In this case, mNGS was applied to identify the pathogenic microorganisms by detecting and analyzing the nucleic acid sequences of microorganisms in pelvic pus. It was discovered that the predominant pathogenic bacteria responsible for the pelvic effusion in the patient were Filifactor alocis, Porphyromonas gingivalis and other oral pathogens. No other sources of infection except for periodontitis were identified. In addition, this patient denied a history of oral sex, and bacterial cultures in both vaginal and cervical secretions were negative, which excluded the possibility of a sexual route and upwards spread via genital mucosa. Therefore, based on the above evidence, the patient was diagnosed with a pelvic infection originating from periodontitis through hematogenous dissemination.

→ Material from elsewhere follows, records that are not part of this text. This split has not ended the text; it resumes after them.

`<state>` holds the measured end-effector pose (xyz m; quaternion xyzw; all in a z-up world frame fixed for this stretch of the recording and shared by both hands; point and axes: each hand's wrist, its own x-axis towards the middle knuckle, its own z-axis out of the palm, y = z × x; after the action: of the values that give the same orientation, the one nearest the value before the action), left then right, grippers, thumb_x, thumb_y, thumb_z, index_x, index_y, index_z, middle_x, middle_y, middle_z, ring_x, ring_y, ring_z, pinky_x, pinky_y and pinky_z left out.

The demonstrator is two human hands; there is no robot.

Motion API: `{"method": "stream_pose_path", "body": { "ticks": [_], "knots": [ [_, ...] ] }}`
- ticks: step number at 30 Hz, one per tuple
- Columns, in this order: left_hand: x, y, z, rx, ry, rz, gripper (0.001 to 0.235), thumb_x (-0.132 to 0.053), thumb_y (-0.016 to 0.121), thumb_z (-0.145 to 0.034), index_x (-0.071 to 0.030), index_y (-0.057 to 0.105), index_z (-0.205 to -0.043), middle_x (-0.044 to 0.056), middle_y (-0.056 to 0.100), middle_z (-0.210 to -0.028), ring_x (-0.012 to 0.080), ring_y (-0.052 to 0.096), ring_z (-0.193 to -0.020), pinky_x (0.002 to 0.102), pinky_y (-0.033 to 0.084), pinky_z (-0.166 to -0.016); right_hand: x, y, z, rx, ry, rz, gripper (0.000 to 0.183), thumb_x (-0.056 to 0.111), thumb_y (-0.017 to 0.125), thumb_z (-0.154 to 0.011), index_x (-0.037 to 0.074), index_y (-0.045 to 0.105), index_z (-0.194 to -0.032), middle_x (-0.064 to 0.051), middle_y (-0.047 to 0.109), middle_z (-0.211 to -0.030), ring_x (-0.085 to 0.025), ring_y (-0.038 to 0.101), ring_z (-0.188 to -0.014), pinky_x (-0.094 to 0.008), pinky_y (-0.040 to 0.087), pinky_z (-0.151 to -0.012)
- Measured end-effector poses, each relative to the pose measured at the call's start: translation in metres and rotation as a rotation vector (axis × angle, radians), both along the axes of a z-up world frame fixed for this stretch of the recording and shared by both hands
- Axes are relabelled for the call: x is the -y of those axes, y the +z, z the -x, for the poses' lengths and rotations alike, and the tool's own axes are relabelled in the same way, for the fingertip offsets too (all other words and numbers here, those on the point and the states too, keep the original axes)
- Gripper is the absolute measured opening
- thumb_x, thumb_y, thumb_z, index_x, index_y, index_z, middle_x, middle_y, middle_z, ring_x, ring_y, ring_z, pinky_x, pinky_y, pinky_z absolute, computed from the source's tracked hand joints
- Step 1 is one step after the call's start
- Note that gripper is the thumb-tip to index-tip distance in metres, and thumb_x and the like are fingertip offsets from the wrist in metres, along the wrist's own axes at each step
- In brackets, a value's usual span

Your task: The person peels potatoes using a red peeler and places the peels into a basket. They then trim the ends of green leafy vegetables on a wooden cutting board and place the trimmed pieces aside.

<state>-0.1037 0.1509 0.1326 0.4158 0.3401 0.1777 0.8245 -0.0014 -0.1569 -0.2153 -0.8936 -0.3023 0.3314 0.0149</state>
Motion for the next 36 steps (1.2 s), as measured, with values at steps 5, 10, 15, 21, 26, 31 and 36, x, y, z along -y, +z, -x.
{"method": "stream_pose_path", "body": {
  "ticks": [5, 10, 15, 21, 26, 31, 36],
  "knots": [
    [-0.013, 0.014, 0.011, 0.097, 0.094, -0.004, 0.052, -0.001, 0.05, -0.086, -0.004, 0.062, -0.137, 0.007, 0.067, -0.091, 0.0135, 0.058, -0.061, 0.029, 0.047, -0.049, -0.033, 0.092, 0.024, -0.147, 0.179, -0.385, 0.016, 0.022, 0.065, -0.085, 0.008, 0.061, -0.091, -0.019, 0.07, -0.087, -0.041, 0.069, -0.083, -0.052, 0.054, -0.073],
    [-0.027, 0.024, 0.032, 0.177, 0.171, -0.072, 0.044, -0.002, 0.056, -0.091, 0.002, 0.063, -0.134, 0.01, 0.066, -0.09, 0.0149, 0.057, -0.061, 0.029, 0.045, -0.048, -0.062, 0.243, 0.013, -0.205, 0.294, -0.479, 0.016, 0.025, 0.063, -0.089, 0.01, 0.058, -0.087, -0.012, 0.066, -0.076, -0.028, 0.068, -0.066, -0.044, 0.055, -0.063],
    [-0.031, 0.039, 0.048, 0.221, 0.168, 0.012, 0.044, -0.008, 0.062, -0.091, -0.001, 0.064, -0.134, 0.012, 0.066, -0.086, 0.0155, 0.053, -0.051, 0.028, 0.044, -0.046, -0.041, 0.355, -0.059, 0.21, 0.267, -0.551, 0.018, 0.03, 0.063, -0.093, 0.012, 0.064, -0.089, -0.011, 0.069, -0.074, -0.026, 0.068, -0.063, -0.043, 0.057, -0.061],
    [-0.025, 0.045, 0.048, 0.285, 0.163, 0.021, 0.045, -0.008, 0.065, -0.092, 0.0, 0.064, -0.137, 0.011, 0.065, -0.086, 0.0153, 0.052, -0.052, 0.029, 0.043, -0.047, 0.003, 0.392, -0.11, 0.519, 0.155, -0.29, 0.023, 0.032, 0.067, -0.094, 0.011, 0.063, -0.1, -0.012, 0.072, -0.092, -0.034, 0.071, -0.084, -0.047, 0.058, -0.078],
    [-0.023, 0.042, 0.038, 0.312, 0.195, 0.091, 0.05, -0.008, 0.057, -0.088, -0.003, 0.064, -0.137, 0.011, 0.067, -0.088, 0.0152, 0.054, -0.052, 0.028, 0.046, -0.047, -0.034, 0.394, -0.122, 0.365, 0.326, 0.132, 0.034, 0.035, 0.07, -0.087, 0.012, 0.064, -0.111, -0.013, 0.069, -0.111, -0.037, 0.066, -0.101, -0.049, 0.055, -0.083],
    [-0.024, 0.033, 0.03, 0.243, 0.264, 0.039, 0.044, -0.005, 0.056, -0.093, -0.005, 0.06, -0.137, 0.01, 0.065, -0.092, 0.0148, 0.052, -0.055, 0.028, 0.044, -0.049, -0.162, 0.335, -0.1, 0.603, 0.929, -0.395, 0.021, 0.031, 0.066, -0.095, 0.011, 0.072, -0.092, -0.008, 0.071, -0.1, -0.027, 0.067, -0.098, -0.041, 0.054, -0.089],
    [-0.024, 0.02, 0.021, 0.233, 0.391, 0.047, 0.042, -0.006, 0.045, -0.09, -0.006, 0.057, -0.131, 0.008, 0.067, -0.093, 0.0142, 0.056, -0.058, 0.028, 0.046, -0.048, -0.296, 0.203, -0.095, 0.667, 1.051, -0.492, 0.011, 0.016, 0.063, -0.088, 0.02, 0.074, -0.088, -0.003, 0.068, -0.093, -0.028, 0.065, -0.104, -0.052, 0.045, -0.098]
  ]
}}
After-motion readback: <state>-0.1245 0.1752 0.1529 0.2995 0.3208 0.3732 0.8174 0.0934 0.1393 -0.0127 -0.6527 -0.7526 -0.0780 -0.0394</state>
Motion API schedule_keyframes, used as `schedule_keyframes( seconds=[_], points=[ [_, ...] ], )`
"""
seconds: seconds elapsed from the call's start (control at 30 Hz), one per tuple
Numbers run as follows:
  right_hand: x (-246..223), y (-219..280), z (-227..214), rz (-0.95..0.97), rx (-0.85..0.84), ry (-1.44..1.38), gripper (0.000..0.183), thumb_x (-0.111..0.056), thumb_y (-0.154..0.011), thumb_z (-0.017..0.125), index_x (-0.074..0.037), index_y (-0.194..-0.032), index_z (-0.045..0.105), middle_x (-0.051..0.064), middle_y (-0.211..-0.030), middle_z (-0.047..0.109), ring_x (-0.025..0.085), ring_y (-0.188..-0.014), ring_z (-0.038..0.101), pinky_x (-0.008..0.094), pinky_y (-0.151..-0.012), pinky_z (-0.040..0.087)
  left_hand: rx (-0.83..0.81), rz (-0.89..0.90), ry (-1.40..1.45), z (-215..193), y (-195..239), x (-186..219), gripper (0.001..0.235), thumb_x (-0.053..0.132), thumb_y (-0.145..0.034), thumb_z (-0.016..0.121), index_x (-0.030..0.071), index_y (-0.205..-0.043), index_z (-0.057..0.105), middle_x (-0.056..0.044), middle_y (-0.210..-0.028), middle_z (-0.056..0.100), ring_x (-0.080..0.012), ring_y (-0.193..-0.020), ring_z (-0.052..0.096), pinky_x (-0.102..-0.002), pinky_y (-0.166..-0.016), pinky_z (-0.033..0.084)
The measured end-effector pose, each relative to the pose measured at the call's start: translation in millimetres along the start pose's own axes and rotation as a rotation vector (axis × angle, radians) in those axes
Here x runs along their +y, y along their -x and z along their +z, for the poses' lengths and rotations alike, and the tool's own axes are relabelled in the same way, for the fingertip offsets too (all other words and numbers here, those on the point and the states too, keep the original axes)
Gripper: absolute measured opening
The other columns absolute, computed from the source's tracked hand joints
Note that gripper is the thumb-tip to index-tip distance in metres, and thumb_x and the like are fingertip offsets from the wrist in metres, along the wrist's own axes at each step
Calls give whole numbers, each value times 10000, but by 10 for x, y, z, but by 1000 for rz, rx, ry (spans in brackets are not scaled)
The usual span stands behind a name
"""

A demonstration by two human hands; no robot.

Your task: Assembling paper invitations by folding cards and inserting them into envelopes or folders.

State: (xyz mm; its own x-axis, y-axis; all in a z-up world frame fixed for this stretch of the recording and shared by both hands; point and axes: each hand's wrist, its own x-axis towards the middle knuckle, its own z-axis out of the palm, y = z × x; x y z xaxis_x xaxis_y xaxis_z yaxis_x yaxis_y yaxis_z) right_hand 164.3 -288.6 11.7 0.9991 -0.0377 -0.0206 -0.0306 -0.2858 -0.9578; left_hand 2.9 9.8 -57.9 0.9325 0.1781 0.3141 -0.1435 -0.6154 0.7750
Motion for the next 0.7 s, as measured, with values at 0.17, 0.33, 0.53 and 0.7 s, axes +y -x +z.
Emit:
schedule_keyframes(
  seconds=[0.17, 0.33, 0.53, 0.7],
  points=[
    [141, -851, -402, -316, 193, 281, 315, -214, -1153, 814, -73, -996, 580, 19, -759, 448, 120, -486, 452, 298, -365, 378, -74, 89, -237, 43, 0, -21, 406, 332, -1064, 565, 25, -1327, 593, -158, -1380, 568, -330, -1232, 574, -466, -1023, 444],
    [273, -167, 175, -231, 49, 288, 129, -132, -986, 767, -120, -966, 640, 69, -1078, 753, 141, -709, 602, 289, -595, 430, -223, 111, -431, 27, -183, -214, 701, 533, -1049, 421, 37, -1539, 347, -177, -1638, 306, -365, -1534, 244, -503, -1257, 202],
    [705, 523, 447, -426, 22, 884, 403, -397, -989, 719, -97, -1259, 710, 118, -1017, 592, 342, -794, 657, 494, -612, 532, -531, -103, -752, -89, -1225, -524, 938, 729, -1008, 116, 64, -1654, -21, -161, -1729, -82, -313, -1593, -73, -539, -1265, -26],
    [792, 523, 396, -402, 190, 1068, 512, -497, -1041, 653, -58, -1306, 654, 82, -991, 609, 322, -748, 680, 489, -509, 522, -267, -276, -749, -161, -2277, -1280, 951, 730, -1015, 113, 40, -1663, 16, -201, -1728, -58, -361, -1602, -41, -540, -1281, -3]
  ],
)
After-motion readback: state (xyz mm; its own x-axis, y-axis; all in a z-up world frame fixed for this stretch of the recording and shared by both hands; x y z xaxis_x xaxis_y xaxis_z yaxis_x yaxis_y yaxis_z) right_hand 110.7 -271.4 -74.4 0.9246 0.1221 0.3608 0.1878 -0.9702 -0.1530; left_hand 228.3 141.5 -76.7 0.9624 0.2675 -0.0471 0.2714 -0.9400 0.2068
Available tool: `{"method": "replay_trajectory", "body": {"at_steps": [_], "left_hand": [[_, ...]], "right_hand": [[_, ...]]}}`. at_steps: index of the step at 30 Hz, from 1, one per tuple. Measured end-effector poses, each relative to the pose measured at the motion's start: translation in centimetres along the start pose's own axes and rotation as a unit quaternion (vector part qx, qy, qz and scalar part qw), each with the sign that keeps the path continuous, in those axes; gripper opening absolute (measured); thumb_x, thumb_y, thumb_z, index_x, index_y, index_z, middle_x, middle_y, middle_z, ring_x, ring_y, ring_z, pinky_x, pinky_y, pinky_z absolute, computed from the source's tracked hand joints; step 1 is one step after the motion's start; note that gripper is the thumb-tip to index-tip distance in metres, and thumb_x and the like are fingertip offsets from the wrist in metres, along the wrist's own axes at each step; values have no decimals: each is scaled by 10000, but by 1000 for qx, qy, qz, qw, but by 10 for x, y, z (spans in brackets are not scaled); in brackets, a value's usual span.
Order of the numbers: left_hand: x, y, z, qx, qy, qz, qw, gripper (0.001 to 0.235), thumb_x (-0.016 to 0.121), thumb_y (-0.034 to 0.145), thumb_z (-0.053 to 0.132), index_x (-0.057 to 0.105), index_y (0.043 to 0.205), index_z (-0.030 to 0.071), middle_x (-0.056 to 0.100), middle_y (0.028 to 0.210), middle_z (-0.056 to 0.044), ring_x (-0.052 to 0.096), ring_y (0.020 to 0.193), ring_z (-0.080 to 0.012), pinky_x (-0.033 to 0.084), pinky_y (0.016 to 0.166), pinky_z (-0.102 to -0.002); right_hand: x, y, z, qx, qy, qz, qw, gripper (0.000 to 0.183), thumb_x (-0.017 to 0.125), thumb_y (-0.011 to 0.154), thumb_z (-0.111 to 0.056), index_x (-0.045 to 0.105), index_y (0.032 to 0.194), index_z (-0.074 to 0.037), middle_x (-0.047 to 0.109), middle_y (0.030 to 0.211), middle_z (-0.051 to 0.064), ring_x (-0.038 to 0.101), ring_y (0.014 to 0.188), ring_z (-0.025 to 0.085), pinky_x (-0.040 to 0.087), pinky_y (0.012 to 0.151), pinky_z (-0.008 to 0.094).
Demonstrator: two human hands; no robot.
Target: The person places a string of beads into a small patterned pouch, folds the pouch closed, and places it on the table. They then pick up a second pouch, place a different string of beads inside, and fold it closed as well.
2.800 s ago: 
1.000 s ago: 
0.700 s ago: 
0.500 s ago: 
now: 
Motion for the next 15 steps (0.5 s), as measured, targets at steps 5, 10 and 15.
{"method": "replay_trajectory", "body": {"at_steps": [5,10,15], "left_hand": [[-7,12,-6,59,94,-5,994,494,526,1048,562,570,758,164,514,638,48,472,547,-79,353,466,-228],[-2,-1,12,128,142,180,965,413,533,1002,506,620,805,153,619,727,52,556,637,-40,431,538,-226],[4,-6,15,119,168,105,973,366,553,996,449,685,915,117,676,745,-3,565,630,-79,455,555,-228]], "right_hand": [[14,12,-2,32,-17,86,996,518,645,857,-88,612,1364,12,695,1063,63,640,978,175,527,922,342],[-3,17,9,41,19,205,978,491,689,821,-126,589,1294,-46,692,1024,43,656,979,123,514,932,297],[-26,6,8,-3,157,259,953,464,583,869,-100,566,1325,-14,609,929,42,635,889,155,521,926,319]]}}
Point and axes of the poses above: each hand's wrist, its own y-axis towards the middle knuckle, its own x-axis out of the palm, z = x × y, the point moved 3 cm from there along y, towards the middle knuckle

Most of the pathogenic bacteria identified by mNGS in the pelvic pus of this patient were oral anaerobes. Filifactor alocis, first isolated from the gingival crevice of patients with gingivitis and periodontitis in 1985, is an emerging pathogenic bacterium that plays an important role in the occurrence and development of periodontal disease [9]. Porphyromonas gingivalis, mainly residing in the human oral cavity, can contribute to periodontal infections such as gingivitis, periodontitis and pulpitis, as well as extrabuccal infections, including genitourinary tract infections, cavernous sinus thrombophlebitis and osteomyelitis [10]. Actinomyces israelii is the major component of the dental plaque flora in healthy populations, and is associated with dental caries, pulpitis and odontogenic abscesses. Primarily parasitic in the oral cavity, Actinomyces israelii can cause adjacent facial and neck infections through broken skin, as well as pectoral actinomycosis when inhaled [11].
Periodontal pathogenic bacteria can invade the bloodstream, causing bacteremia and other systemic infections when periodontitis is accompanied by damaged oral epithelial cells and bleeding gums [12]. In addition to broken oral epithelium, periodontal pathogenic bacteria can also access the bloodstream by adhering to and invading intact oral epithelial cells. Additionally, co-culturing Filifactor alocis with Porphyromonas gingivalis further enhances the ability of Filifactor alocis to adhere to and invade oral epithelial cells [13]. The mNGS analysis in this case, of a patient with a history of recurrent periodontitis and dental implantation, revealed an abundance of both Filifactor alocis and Porphyromonas gingivalis in the pelvic pus. This would be the primary factor linking periodontitis to the development of pelvic infection.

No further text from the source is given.